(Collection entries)
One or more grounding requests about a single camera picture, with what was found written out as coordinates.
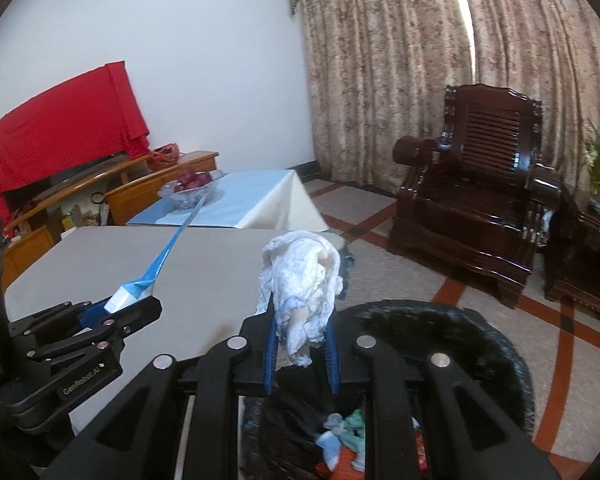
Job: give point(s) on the white tissue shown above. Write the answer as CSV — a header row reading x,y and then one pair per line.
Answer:
x,y
300,270

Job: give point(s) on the glass fruit bowl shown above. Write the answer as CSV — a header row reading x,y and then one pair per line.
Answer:
x,y
190,199

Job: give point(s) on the blue plastic wrapper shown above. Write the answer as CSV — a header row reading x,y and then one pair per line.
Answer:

» Exercise description: The data above must be given back verbatim, minus its images.

» Solved exercise:
One or more grounding requests about a single camera picture, with what was found written out as coordinates.
Job: give point(s) on the white tissue shown above. Write the answer as CSV — a header row reading x,y and then one pair per line.
Answer:
x,y
300,270

Job: give point(s) on the glass fruit bowl shown above. Write the answer as CSV — a header row reading x,y and then one pair per line.
Answer:
x,y
190,199

Job: give point(s) on the blue plastic wrapper shown above. Write the answer as CSV — a header row reading x,y and then one pair per line.
Answer:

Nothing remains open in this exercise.